**What to do**
Using the records that follow, copy every line containing the word "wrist".

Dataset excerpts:
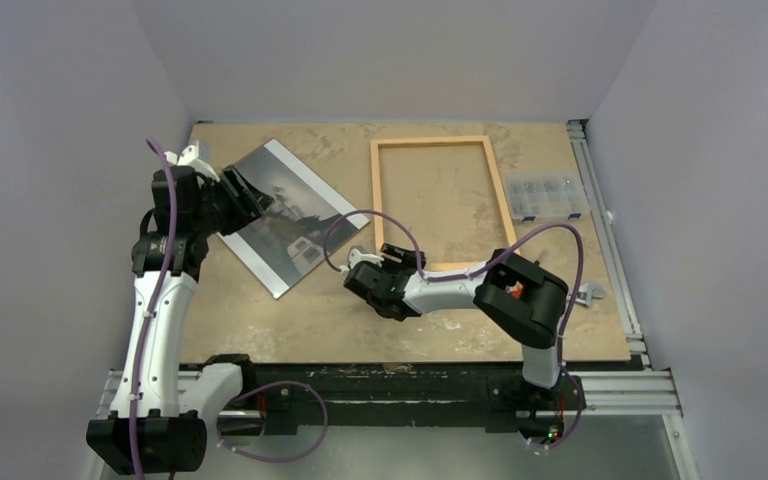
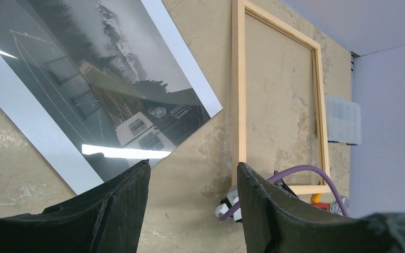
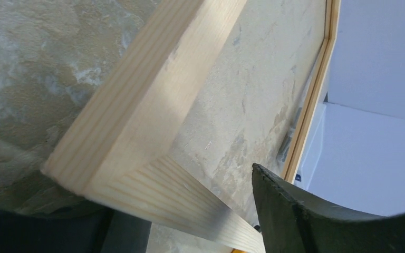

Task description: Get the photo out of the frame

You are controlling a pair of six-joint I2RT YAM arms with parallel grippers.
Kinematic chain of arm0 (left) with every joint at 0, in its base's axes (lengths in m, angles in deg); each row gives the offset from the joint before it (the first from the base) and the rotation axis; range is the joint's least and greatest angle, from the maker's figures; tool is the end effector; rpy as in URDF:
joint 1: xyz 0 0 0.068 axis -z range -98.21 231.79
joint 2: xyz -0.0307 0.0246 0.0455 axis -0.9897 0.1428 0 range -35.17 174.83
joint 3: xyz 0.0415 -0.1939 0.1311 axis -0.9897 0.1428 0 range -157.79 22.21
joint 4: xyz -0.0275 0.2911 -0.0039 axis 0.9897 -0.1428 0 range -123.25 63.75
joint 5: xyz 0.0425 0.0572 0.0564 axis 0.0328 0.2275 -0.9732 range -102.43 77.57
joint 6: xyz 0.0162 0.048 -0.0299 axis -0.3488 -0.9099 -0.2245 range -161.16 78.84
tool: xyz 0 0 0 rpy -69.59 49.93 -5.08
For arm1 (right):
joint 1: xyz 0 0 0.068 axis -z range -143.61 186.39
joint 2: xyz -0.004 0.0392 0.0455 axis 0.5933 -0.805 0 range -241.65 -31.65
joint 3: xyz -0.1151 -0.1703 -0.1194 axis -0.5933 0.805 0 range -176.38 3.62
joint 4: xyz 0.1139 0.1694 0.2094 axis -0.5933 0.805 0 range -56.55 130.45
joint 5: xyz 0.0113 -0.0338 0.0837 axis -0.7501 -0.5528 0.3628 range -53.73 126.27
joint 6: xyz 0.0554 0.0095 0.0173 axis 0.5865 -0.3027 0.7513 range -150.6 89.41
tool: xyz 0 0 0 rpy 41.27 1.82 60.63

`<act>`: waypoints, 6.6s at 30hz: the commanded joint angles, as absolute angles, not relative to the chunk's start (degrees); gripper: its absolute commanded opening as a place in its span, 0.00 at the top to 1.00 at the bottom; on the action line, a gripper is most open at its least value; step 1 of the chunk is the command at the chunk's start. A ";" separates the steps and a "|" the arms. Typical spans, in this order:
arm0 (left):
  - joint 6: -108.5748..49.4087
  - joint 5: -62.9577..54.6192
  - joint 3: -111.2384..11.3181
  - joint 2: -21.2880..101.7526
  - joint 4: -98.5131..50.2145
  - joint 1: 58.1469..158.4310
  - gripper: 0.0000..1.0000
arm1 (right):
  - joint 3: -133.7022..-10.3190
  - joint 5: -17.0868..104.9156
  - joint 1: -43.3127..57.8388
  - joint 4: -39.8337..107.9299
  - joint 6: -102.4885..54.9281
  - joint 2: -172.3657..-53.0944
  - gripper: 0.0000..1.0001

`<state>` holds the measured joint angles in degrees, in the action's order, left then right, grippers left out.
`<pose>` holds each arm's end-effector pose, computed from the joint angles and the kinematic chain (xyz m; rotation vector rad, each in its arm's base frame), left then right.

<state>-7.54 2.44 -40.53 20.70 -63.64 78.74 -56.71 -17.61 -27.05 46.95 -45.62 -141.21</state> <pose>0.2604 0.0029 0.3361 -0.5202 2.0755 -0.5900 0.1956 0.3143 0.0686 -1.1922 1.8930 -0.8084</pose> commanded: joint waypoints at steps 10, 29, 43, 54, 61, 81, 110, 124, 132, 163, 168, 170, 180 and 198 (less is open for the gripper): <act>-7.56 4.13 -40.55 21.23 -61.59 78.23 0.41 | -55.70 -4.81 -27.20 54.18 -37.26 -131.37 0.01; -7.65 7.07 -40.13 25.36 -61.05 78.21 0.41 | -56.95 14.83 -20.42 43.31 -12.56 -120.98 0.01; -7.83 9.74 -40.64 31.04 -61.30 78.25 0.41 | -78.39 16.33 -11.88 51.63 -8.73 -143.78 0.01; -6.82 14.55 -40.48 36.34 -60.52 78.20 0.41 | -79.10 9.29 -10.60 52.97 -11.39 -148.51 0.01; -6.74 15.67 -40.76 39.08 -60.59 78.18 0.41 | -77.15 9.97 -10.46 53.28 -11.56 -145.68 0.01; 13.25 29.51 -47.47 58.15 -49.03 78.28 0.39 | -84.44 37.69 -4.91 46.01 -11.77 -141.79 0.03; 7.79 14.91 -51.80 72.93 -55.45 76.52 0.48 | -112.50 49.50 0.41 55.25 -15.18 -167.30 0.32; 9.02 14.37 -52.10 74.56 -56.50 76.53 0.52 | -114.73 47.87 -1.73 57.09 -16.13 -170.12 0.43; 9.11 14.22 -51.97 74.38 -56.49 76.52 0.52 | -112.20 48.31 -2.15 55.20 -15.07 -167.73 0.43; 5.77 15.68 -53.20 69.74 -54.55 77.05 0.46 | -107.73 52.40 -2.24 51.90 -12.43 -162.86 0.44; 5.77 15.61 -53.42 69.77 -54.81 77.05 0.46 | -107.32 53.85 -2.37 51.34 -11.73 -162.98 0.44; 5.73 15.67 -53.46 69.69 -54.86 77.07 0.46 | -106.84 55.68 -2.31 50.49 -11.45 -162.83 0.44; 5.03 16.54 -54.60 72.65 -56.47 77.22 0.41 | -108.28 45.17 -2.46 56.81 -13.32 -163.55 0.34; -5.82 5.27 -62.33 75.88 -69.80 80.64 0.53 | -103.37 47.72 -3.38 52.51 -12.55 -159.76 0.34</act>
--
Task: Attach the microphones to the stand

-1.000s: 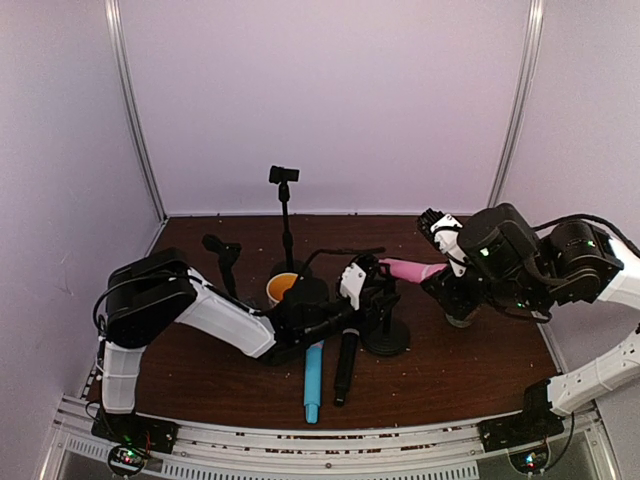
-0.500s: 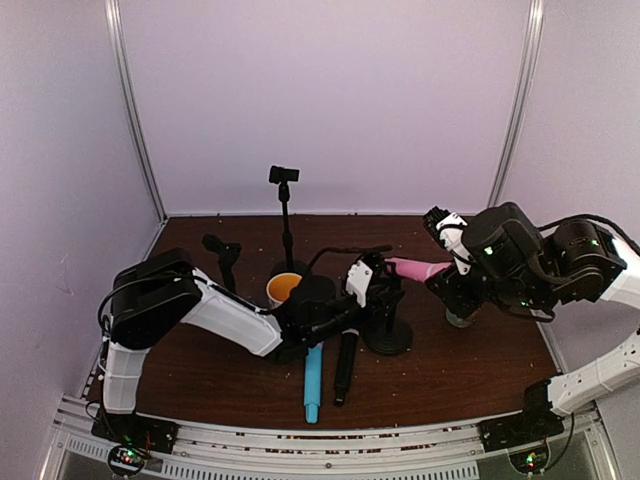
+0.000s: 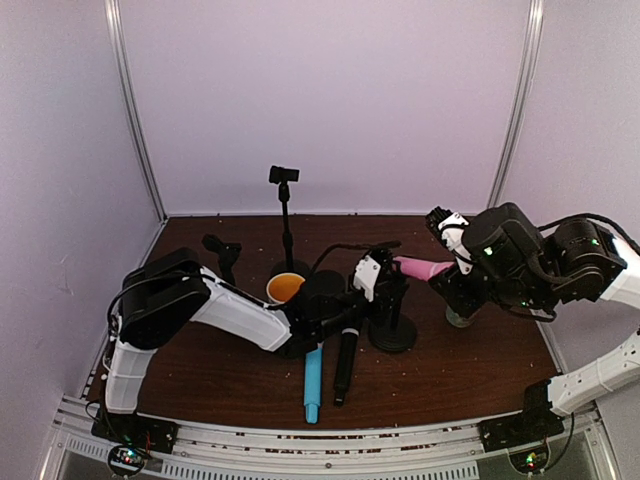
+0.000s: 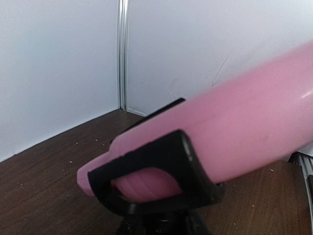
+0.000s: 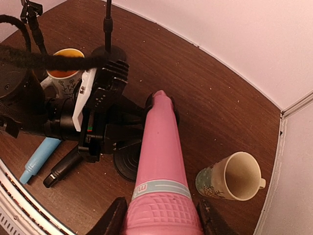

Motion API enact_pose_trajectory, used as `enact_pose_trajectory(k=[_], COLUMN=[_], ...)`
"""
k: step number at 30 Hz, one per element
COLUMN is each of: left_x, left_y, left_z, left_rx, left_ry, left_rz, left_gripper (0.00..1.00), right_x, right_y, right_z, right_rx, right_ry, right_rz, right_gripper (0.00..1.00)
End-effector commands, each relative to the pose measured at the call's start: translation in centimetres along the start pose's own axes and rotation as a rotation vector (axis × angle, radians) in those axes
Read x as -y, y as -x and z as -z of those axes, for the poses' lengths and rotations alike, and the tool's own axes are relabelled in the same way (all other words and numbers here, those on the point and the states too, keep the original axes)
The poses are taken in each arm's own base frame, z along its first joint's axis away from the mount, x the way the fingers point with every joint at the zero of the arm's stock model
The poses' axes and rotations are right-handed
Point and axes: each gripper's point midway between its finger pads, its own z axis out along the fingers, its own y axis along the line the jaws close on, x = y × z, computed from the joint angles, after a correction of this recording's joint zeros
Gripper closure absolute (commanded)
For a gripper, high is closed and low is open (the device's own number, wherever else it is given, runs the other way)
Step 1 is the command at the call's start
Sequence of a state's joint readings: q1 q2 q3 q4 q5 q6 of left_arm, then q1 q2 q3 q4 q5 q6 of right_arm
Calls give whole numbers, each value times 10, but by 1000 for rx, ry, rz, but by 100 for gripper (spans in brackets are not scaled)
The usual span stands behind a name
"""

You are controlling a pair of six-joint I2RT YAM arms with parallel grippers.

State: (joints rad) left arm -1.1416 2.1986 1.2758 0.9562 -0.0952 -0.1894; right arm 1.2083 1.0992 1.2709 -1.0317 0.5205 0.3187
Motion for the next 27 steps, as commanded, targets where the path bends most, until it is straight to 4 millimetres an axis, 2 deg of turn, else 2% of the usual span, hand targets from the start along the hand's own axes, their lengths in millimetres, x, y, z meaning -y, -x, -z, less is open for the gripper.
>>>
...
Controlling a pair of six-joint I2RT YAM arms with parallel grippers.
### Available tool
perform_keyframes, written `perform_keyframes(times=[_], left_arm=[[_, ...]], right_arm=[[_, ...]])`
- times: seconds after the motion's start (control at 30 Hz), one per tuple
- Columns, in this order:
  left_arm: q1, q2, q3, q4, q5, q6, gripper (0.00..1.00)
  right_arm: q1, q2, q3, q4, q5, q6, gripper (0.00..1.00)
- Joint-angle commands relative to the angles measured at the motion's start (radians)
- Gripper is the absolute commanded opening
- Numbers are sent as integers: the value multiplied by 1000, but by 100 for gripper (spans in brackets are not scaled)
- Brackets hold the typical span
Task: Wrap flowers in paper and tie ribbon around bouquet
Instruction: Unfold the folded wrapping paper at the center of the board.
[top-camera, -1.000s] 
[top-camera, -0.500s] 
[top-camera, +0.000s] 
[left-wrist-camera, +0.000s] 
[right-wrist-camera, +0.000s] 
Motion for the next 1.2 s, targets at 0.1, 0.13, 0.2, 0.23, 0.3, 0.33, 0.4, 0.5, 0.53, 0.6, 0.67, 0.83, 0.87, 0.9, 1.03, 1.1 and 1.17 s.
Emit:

**Task answer**
[left-wrist-camera, +0.000s] 
[right-wrist-camera, +0.000s] 

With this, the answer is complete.